Less than a month later, on April 30, 1999, the Titan IV experienced another failure, this time carrying a US Air Force Milstar space vehicle. Everything checked out during the Titan’s flight, but problems soon developed during the Centaur second stage rocket’s first burn, followed by the vehicle going out of control during the second burn. Once again, a military satellite worth hundreds of millions in taxpayer dollars was placed into a useless orbit.

Investigations of the two DoD launch incidents found quality control to blame. In the first Titan IV launch, the insulating tape intended to be wrapped around the wiring harness of the IUS for thermal protection purposes had been carelessly wrapped over an electrical connector that was supposed to separate when the first stage had completed its mission; on the second Titan failure, the Centaur roll damping constant was entered as -0.199 rather than the required –1.99, which led to unnecessary maneuvering during the first Centaur burn and the depletion of the attitude control propellant that the vehicle needed for the second burn.

Figure 4. US launch industry failures, 1980 to 2000. Note the sharp increase in pre-and post-launch failures in the mid-to-late 1990s.

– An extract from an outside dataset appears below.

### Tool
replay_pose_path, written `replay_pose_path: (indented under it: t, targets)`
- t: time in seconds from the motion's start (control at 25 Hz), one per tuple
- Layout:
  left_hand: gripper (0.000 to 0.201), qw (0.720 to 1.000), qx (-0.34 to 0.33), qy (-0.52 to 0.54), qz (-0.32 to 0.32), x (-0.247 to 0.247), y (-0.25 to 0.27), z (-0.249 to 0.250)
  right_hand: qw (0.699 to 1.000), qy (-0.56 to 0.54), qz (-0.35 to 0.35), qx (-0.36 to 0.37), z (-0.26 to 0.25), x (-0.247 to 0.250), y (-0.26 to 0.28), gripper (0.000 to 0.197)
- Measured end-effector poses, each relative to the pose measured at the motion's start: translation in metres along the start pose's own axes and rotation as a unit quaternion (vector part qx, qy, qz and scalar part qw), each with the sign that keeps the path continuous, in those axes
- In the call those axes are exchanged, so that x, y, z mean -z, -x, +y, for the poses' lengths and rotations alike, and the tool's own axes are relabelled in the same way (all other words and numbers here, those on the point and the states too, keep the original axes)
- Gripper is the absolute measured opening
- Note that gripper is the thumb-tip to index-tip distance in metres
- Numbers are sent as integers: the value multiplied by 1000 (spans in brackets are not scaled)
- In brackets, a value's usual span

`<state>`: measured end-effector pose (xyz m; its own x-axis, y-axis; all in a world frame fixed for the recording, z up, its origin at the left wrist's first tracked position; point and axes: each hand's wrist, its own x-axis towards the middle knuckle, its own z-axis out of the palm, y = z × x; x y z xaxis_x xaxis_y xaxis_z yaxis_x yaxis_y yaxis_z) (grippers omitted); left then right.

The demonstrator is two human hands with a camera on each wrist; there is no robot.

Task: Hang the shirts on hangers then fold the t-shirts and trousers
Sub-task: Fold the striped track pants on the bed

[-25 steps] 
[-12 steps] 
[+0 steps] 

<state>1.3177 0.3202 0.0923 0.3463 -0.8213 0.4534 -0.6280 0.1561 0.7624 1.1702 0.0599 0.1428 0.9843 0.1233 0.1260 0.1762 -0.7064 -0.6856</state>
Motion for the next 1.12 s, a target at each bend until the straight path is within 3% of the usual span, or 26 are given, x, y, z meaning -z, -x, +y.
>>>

The above is only a sampling of the losses experience by the US space industry between 1998 and 2000. Rather than creating a cathartic moment of positive change, the Space Shuttle Challenger disaster ushered in an era in which it had become more expensive and more dangerous than ever to launch vehicles into space. If the space industry was to survive, something had to change. And that change would come from a combined group of young officers, civilian, and industry scientists and engineers supporting a lab with a brand-new name, but a long history in historic aerospace research and development milestones.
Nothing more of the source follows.